San-Antonio
Les Con
Ed. Fleuve Noir
Un dimanche soir, au moment où Félicie lève le nez de son journal pour partager avec son fils une réflexion sur les patronymes lourds à porter - il est question dans les faits divers de la mort d'un monsieur Con - voilà que le téléphone sonne. Le patron réclame San-Antonio sur le champ ! Le commissaire passe la porte, laissant sa mère à ses nouvelles et ses pensées.
Le Vieux accueille San-Antonio et, ni une ni deux, lui expose la situation : Zyrcon, le fameux peintre inventeur du cônisme, se sait mourant. De son vrai nom Con, l'artiste a décidé de léguer son immense fortune à tous ceux qui portent le même nom que lui et ont eu le courage de ne pas le faire changer par l’état civil. Mais voilà ! Le coffre de l'office notarial dans lequel est conservé le testament a été forcé. Rien n'a été dérobé mais quelqu'un a pris connaissance du document et de la liste des futurs légataires. Or, depuis, deux d'entre eux ont été retrouvés morts. Maladroitement assisté par un Bérurier plâtré de la jambe et par un Pinaud fidèle à lui-même, San-Antonio se lance sur la piste la plus évidente : un Con a vraisemblablement entrepris de décimer tous les autres Con afin de toucher la plus grosse part possible de l'héritage à venir. Mais cela semble presque trop simple...
"- Je vais vous dire une chose. Cette affaire est extravagante. Effarante. Noire. Impensable. C'est une histoire de... de...- De Con, monsieur le directeur, proposé-je..."
L'idée, aussi absurde qu'originale, est digne du maître incontesté du calembour et de la contrepèterie. Celui-ci s'y investit avec enthousiasme et décomplexion et, appelant un con un con, revient sur le fait qu'on est toujours celui d'un autre. Malheureusement, à égrainer les vérités sur les cons le long d'un intrigue qui n'est là que comme support, il finit par se heurter aux limites de l'exercice. On s'en rend vite compte, ce hors-série ne dépasse pas le cadre de la tentative d'épuisement d'un jeu de mots. Or, même San-Antonio, malgré son adresse pour le trait d'esprit et sa capacité à élever celui-ci au rang des beaux arts, finit par tourner en rond et par ouvrir en grand la porte aux blagues attendues et aux jeux de mots un peu faciles sur les cons.
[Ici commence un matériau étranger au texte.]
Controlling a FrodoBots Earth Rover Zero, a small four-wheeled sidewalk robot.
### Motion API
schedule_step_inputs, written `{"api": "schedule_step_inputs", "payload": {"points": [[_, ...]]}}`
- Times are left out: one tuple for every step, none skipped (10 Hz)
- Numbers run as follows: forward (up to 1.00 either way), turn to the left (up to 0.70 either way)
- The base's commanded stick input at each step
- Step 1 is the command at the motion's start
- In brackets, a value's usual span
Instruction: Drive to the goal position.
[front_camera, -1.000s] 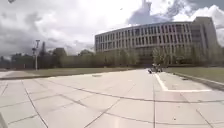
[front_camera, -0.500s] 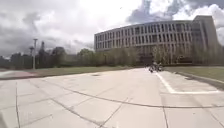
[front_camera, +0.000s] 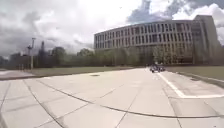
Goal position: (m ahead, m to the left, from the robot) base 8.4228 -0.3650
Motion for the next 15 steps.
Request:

"Mais pour qui me prenez-vous, policier ? Je suis un Con, moi, camarade monsieur. Un vrai. Me laisser conduire parmi la tourbe des assurés sociaux ? Me laisser tripoter par des mains d'individus qui, il n'y a pas si longtemps, s'en servaient pour marcher ! Moi, descendant en ligne droite de Con 1er, premier roi des Con ! Traitez-moi de con pendant que vous y êtes !"
Toutefois, l'auteur, qui a plus d'un tour dans son sac, fait baigner dans cette histoire de Con des personnages qui s'y comportent au naturel et ont même rarement autant paru à leur place. Tous y interviennent, Berthe et son amant, Félicie, Achille, tous. La langue est parfaite, les digressions nombreuses et inattendues, à l'image - s'il ne fallait en retenir qu'une - de celle dans laquelle il propose "le rebectage des chefs-d’œuvre en péril par absence de crédibilité". Jean Valjean envoyé en prison pour avoir volé un pain ? Bah, San-Antonio replâtrerait bien cette version en le condamnant plutôt "pour braquage de banque avec défuntage du caissier" ou dessoudage de pompiste. Et Emma Bovary. "A qui tu feras croire qu'elle a mené une vie pernicieuse alors qu'elle
ne s'est farci en tout et pour tout que deux amants, ce que la femme
d'un cadre moyen se paie par semaine et celle d'un P.-D.G. par jour en
nos temps de belle reluisance." Tout un programme...
Aussi con soit-il, le lecteur n'est jamais à court de surprises avec San-Antonio.